• Exercise objective:
With nothing added or dropped, output every record below exactly.

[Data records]

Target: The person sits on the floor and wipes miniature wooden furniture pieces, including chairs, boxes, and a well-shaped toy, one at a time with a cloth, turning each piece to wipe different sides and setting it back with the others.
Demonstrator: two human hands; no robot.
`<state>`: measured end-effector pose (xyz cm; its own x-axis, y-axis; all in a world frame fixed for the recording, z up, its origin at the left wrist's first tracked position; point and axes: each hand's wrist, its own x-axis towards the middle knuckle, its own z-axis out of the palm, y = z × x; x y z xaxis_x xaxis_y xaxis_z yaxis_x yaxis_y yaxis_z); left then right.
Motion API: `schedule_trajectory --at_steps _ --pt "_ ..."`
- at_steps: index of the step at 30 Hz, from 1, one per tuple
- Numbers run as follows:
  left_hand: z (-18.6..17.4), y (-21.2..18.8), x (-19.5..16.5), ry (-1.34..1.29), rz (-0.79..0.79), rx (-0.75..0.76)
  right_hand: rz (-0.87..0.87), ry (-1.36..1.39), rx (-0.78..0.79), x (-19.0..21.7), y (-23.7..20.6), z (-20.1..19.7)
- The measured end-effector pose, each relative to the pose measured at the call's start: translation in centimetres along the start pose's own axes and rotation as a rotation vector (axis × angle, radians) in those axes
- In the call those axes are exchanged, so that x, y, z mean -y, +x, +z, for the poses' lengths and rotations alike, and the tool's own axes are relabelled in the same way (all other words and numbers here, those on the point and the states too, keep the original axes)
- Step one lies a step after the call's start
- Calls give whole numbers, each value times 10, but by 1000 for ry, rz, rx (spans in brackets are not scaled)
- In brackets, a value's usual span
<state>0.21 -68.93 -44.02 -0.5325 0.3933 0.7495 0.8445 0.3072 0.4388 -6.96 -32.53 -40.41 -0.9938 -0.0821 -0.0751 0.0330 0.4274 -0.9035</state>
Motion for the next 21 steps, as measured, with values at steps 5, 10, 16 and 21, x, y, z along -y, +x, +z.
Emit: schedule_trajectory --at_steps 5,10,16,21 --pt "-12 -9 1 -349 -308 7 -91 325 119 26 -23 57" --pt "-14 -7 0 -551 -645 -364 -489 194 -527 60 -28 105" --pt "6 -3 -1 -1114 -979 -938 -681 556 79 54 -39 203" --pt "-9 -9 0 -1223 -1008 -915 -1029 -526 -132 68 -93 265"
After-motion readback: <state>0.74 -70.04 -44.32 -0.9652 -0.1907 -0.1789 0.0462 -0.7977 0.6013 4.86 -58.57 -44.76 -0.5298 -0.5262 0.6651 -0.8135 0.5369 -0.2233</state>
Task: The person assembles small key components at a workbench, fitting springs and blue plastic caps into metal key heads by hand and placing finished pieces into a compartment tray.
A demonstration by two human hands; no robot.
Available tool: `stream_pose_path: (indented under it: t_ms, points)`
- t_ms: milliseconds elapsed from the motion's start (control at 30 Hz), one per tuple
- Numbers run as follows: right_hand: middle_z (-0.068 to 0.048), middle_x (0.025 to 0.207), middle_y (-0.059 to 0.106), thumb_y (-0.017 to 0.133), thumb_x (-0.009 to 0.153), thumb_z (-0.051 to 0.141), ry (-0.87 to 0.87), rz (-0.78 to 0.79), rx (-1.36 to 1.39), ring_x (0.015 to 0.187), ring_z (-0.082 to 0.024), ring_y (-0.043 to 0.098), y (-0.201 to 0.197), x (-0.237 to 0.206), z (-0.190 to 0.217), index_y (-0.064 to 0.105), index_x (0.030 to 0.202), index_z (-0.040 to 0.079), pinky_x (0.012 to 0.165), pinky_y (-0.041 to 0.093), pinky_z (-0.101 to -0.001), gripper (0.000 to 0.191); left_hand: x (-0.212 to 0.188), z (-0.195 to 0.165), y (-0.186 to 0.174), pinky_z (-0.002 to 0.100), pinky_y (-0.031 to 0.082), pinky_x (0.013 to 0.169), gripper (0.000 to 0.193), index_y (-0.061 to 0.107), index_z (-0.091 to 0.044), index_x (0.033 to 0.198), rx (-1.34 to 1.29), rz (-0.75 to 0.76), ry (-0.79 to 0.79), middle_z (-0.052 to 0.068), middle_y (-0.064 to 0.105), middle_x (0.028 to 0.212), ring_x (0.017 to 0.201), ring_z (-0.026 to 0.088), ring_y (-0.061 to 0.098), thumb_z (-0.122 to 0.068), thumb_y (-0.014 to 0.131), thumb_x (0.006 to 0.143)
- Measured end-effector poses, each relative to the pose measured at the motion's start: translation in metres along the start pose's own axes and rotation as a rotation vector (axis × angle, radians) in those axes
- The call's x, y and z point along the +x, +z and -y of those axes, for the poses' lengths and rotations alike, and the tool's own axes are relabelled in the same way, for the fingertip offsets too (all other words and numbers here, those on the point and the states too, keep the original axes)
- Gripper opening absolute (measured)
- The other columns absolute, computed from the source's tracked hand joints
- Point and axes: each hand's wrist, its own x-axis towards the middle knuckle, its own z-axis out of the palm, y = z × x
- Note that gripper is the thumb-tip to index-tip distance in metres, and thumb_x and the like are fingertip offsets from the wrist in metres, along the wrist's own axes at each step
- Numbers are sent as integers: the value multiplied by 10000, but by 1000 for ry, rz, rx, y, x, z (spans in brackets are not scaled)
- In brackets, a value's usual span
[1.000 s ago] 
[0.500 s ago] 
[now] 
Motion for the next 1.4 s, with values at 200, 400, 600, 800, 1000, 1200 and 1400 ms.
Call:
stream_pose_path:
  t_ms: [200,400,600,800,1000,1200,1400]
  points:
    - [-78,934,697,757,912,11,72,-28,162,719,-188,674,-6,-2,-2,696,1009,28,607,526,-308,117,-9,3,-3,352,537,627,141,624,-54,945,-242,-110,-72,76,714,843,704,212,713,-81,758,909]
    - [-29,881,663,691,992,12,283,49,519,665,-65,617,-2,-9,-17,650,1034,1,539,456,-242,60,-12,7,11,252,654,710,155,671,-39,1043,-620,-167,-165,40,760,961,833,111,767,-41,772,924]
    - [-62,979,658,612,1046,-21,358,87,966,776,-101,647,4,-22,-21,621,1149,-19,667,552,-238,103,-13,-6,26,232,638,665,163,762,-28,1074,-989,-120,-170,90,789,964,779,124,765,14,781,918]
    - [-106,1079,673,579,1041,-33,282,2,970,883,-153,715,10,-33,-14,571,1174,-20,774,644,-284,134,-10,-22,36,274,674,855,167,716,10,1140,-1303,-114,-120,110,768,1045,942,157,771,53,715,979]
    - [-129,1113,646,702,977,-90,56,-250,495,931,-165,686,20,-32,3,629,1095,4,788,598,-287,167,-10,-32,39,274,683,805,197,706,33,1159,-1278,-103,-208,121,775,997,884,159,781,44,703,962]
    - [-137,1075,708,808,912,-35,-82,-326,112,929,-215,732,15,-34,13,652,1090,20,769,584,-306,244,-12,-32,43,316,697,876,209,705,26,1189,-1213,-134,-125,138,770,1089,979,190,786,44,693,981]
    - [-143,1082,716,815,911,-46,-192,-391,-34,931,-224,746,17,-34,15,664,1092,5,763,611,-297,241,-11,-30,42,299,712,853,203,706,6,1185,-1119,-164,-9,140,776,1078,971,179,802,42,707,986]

• Expected output:
Target: The person sits on the floor and wipes miniature wooden furniture pieces, including chairs, boxes, and a well-shaped toy, one at a time with a cloth, turning each piece to wipe different sides and setting it back with the others.
Demonstrator: two human hands; no robot.
`<state>`: measured end-effector pose (xyz cm; its own x-axis, y-axis; all in a world frame fixed for the recording, z up, its origin at the left wrist's first tracked position; point and axes: each hand's wrist, its own x-axis towards the middle knuckle, its own z-axis out of the palm, y = z × x; x y z xaxis_x xaxis_y xaxis_z yaxis_x yaxis_y yaxis_z); left then right.
Motion API: `schedule_trajectory --at_steps _ --pt "_ ..."`
- at_steps: index of the step at 30 Hz, from 1, one per tuple
- Numbers run as follows:
  left_hand: z (-18.6..17.4), y (-21.2..18.8), x (-19.5..16.5), ry (-1.34..1.29), rz (-0.79..0.79), rx (-0.75..0.76)
  right_hand: rz (-0.87..0.87), ry (-1.36..1.39), rx (-0.78..0.79), x (-19.0..21.7), y (-23.7..20.6), z (-20.1..19.7)
- The measured end-effector pose, each relative to the pose measured at the call's start: translation in centimetres along the start pose's own axes and rotation as a rotation vector (axis × angle, radians) in those axes
- In the call those axes are exchanged, so that x, y, z mean -y, +x, +z, for the poses' lengths and rotations alike, and the tool's own axes are relabelled in the same way (all other words and numbers here, those on the point and the states too, keep the original axes)
- Step one lies a step after the call's start
- Calls give whole numbers, each value times 10, but by 1000 for ry, rz, rx (spans in brackets are not scaled)
- In brackets, a value's usual span
<state>0.21 -68.93 -44.02 -0.5325 0.3933 0.7495 0.8445 0.3072 0.4388 -6.96 -32.53 -40.41 -0.9938 -0.0821 -0.0751 0.0330 0.4274 -0.9035</state>
Motion for the next 21 steps, as measured, with values at steps 5, 10, 16 and 21, x, y, z along -y, +x, +z.
Emit: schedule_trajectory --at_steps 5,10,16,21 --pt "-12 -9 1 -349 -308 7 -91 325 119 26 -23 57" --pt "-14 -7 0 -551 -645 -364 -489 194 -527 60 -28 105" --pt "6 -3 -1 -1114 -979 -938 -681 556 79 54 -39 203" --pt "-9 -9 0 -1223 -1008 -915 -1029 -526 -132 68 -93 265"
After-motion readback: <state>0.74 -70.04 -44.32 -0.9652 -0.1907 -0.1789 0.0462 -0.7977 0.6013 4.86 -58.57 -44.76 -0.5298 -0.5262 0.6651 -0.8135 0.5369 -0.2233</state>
Task: The person assembles small key components at a workbench, fitting springs and blue plastic caps into metal key heads by hand and placing finished pieces into a compartment tray.
A demonstration by two human hands; no robot.
Available tool: `stream_pose_path: (indented under it: t_ms, points)`
- t_ms: milliseconds elapsed from the motion's start (control at 30 Hz), one per tuple
- Numbers run as follows: right_hand: middle_z (-0.068 to 0.048), middle_x (0.025 to 0.207), middle_y (-0.059 to 0.106), thumb_y (-0.017 to 0.133), thumb_x (-0.009 to 0.153), thumb_z (-0.051 to 0.141), ry (-0.87 to 0.87), rz (-0.78 to 0.79), rx (-1.36 to 1.39), ring_x (0.015 to 0.187), ring_z (-0.082 to 0.024), ring_y (-0.043 to 0.098), y (-0.201 to 0.197), x (-0.237 to 0.206), z (-0.190 to 0.217), index_y (-0.064 to 0.105), index_x (0.030 to 0.202), index_z (-0.040 to 0.079), pinky_x (0.012 to 0.165), pinky_y (-0.041 to 0.093), pinky_z (-0.101 to -0.001), gripper (0.000 to 0.191); left_hand: x (-0.212 to 0.188), z (-0.195 to 0.165), y (-0.186 to 0.174), pinky_z (-0.002 to 0.100), pinky_y (-0.031 to 0.082), pinky_x (0.013 to 0.169), gripper (0.000 to 0.193), index_y (-0.061 to 0.107), index_z (-0.091 to 0.044), index_x (0.033 to 0.198), rx (-1.34 to 1.29), rz (-0.75 to 0.76), ry (-0.79 to 0.79), middle_z (-0.052 to 0.068), middle_y (-0.064 to 0.105), middle_x (0.028 to 0.212), ring_x (0.017 to 0.201), ring_z (-0.026 to 0.088), ring_y (-0.061 to 0.098), thumb_z (-0.122 to 0.068), thumb_y (-0.014 to 0.131), thumb_x (0.006 to 0.143)
- Measured end-effector poses, each relative to the pose measured at the motion's start: translation in metres along the start pose's own axes and rotation as a rotation vector (axis × angle, radians) in those axes
- The call's x, y and z point along the +x, +z and -y of those axes, for the poses' lengths and rotations alike, and the tool's own axes are relabelled in the same way, for the fingertip offsets too (all other words and numbers here, those on the point and the states too, keep the original axes)
- Gripper opening absolute (measured)
- The other columns absolute, computed from the source's tracked hand joints
- Point and axes: each hand's wrist, its own x-axis towards the middle knuckle, its own z-axis out of the palm, y = z × x
- Note that gripper is the thumb-tip to index-tip distance in metres, and thumb_x and the like are fingertip offsets from the wrist in metres, along the wrist's own axes at each step
- Numbers are sent as integers: the value multiplied by 10000, but by 1000 for ry, rz, rx, y, x, z (spans in brackets are not scaled)
- In brackets, a value's usual span
[1.000 s ago] 
[0.500 s ago] 
[now] 
Motion for the next 1.4 s, with values at 200, 400, 600, 800, 1000, 1200 and 1400 ms.
Call:
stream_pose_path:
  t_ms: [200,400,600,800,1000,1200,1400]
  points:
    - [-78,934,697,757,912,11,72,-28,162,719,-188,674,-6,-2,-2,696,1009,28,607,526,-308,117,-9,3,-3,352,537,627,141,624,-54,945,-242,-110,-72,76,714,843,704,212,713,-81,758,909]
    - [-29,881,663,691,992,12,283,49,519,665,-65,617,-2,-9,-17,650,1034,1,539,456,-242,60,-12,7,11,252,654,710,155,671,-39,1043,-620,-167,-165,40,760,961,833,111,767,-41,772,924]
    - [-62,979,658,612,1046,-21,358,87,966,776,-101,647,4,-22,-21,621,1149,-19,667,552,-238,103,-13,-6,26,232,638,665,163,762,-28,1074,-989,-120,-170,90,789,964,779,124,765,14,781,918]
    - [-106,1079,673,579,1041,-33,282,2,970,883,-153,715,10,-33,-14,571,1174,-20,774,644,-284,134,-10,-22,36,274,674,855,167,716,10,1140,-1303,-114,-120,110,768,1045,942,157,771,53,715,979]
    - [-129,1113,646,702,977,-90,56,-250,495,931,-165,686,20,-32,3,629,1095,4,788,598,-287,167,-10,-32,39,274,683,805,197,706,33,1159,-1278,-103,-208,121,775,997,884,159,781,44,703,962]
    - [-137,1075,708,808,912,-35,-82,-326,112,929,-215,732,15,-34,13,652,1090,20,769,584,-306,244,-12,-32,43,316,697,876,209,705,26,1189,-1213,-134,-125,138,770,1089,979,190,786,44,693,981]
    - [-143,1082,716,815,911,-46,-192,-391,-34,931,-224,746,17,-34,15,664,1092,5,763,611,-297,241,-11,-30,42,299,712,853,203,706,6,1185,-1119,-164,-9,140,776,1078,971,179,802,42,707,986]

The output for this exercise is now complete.